What a I still struggle with these days with regards to this topic is more transparency for all individuals and managers. It seems almost all issues with deadlines arise from not having a clear understanding of scope. Often assumptions are made at many levels, without clear communication of goals, intent etc causing time and work to be wasted. And in most cases management we not responsible for those unclear messages they often come from above or even changing markets underneath you so to speak. So I'm a real believer these days in over communication and as much transparency as humanly possible. But it also does not hurt to have "visionaries" and people willing to shift and change along with an attitude from the whole team to take responsibility to understanding all as spectra of a projects goals, deadlines and assets at hand.

The reflections here of course seem exclusively about software project management which I'm not going to pretend first hand knowledge of. Risk in investing means either plain ol' "chance of losing money" or if you're a theorist, volatility. If deadlines matter, the piece seems to say risk is missing the deadline by not delivering to the defined specs (because most frequently from a lack of trust?) If that's the case, is the cognitive load prescribed of constant questioning really helpful? Managers looking to avoid risk of missing deadlines just ask for more resources, irrespective of the inefficiency of the N+1 contributor, right?

Maybe I've misunderstood; interested in learning more could you give a practical example? Meanwhile I'll offer Peter Drucker's definition which I find helpful: "Management is doing things right. Leadership is doing the right things." Thanks for the post!

I was specifically making a reference to how in both fields aggregated outcomes of success don't lead to corresponding criticism and skepticism of practice. Thus, in aggregate, people who manage portfolios actively have a losing track record (vs., say, the S&P500) and, in aggregate, most software projects fail. Of course, that's easy to say and I'm not offering an alternative here... but just because no better alternative exists doesn't mean the current process is good :).

I get what you mean though. It's not really an apples to apples comparison beyond that. Primarily because unlike finance, in management there is no objective scoreboard like "made x% more than the S&P" which is unfortunate.

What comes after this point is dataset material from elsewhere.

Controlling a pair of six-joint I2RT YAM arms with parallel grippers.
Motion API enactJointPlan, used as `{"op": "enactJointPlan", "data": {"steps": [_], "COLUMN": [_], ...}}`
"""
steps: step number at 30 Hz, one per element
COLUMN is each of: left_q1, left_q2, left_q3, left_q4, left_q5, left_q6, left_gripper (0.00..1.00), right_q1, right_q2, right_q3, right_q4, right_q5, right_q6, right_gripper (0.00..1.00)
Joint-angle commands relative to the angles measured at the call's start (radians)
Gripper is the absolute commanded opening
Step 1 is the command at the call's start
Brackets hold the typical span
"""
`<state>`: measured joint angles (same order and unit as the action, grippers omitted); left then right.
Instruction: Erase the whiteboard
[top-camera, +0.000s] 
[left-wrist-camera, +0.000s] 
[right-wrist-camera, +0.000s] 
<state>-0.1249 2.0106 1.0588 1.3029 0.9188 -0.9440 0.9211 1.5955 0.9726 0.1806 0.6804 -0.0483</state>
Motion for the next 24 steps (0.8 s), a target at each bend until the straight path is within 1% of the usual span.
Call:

The corrolary to active vs. passive in investing would require some kind of intervention in order to have a positive impact. Obviously most investors either can't do that (few individuals have enough money) and most institutional investors won't do it (they just sell and buy something else). In theory the board of directors should represent the shareholder's interest in making management decisions, but given that most boards are appointed by the CEO (or similar executive), and most board members are minority shareholders and derive most of their income from salaries and bonuses, there are often significant conflicts of interest.

So, in the investment world it would be more like if you saw a company that had a lousy Return on Equity Investment; rather than just selling the shares you would interfere and attempt to improve the return by lowering project risk, increasing return, changing leaders,etc. in the same way that a great project leader will attempt to reduce risk and increase value.

Personally, I have found that there is A LOT of variation in software development estimates and if you build the removal of waste into the development process and you respect and empower your developers, much of this can be recaptured.

I don't know that much about the functioning of the finance world, but I expect that similar patterns exist in all human organizational structures.